### PROBLEM TO WORK ON
Your answer should be only the lines below from the one with "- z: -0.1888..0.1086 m" to the one with "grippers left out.", repeated exactly, ends included.

□ □ □ □

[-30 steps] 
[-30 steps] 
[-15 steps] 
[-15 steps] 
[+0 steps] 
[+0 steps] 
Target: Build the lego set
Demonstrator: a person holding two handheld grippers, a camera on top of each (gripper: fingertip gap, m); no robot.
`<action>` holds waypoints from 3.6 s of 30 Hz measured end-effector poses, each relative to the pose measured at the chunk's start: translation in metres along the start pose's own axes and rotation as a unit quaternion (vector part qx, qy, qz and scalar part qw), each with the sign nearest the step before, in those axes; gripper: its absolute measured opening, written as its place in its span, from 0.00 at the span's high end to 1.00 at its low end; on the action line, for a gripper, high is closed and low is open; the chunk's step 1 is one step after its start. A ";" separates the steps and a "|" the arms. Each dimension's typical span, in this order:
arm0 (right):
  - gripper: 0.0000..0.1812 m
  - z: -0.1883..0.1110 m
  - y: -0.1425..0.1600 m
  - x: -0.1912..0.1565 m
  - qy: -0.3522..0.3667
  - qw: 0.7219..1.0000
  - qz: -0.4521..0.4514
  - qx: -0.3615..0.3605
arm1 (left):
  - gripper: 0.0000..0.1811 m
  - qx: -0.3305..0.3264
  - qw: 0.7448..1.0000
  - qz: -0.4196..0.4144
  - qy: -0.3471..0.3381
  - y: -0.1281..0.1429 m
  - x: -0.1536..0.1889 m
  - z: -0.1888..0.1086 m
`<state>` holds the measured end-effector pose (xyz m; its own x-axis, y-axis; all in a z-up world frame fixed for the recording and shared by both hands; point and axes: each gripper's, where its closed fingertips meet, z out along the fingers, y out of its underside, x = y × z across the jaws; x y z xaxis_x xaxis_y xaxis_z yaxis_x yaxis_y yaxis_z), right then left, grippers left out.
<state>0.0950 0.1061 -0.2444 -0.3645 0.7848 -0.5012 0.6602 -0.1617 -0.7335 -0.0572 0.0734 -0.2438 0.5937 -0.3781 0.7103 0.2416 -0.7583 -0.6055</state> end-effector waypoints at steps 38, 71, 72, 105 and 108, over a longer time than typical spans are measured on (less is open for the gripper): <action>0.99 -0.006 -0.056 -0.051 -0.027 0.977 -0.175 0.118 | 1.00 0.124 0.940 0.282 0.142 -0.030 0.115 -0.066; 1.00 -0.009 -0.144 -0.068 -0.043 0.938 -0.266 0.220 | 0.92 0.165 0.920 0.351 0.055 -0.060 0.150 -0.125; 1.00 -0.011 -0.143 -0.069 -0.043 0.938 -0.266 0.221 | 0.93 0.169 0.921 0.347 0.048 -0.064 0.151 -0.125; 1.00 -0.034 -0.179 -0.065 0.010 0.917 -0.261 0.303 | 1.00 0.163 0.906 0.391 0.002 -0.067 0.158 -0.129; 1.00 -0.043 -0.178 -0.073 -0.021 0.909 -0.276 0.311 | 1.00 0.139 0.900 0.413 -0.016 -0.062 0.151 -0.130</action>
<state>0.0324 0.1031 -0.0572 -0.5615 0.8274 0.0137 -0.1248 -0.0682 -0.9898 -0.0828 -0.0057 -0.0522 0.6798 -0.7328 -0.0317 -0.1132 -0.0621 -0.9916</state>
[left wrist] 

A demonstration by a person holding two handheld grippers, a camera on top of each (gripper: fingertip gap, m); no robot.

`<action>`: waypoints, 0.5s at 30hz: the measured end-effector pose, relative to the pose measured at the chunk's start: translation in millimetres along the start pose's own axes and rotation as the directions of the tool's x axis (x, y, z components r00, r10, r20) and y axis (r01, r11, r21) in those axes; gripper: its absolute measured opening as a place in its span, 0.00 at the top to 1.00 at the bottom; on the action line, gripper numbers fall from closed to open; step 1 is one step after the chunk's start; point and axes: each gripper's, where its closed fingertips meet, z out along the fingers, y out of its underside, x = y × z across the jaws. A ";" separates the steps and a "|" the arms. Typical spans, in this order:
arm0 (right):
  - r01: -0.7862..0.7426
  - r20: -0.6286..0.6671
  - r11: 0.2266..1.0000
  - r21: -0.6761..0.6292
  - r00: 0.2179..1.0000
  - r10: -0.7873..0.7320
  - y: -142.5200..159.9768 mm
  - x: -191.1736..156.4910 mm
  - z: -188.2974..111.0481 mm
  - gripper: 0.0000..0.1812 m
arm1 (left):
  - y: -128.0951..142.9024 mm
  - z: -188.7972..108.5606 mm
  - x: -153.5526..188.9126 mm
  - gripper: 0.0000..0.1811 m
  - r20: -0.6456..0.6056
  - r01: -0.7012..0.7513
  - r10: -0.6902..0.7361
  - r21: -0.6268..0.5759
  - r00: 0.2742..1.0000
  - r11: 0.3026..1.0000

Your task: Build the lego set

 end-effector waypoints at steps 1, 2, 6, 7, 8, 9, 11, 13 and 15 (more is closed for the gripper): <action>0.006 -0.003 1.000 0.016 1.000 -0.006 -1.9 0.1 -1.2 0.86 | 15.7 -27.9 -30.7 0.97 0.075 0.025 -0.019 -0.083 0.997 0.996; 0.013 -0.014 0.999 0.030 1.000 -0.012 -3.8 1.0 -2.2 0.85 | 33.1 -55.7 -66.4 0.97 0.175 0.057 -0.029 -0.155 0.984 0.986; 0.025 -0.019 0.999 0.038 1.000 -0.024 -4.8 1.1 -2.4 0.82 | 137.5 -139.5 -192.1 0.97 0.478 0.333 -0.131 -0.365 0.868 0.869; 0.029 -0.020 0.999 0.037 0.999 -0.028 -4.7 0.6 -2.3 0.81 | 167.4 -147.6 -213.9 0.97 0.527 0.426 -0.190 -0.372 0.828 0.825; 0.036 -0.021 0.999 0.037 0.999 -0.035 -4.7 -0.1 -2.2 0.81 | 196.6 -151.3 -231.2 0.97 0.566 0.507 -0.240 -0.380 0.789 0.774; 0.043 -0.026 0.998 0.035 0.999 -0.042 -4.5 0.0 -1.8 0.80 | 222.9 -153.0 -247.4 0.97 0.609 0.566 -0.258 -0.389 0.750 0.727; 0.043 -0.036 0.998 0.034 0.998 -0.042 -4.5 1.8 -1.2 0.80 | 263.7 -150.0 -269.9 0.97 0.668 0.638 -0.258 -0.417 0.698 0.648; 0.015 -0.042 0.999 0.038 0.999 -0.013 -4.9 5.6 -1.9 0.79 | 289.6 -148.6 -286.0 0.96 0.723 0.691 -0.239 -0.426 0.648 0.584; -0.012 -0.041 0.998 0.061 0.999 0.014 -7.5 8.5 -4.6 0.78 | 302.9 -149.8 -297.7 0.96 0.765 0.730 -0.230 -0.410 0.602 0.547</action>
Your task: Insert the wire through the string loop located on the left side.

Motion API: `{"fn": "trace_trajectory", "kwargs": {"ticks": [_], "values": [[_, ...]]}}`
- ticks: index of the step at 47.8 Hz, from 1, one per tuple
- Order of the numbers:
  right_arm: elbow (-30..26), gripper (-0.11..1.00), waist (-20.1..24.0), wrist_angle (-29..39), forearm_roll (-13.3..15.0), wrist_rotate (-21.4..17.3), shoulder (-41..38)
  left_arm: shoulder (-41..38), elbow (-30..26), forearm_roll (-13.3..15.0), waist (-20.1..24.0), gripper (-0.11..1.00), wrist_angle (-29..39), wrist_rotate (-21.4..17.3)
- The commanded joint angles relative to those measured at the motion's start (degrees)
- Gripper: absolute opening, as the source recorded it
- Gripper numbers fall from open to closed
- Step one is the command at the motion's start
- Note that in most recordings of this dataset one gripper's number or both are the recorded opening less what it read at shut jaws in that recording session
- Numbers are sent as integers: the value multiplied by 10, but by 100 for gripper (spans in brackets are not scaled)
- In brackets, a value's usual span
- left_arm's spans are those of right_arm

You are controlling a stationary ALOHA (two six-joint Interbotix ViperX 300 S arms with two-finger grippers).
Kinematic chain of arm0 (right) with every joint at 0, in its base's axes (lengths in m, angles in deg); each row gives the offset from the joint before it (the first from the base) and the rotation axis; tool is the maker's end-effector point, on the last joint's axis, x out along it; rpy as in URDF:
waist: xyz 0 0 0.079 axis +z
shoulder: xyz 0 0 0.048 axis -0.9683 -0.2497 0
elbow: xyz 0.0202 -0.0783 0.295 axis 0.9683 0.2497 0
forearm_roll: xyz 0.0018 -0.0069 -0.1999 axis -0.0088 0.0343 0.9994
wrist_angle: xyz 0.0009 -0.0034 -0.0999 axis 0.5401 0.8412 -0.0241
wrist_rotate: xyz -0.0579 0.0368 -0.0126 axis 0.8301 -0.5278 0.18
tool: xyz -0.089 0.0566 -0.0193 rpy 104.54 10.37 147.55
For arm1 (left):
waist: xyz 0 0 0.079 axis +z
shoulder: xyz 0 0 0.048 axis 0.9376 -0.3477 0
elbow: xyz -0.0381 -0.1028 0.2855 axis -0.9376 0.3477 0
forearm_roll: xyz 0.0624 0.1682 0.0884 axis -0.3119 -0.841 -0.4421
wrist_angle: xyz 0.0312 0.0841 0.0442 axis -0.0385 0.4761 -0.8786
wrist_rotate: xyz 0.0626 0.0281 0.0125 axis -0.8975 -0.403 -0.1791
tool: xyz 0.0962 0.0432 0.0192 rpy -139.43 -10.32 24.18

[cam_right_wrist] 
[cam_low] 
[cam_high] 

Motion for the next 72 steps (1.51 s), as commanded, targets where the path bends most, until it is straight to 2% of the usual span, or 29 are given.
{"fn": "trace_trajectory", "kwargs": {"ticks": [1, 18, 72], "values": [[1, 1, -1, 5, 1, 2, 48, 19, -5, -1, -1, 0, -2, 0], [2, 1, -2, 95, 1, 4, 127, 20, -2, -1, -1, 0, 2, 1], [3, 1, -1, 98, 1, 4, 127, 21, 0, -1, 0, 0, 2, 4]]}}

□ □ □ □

### THE ANSWER
  - z: -0.1888..0.1086 m
`<state>` holds the measured end-effector pose (xyz m; its own x-axis, y-axis; all in a z-up world frame fixed for the recording and shared by both hands; point and axes: each gripper's, where its closed fingertips meet, z out along the fingers, y out of its underside, x = y × z across the jaws; x y z xaxis_x xaxis_y xaxis_z yaxis_x yaxis_y yaxis_z), right then left, grippers left out.

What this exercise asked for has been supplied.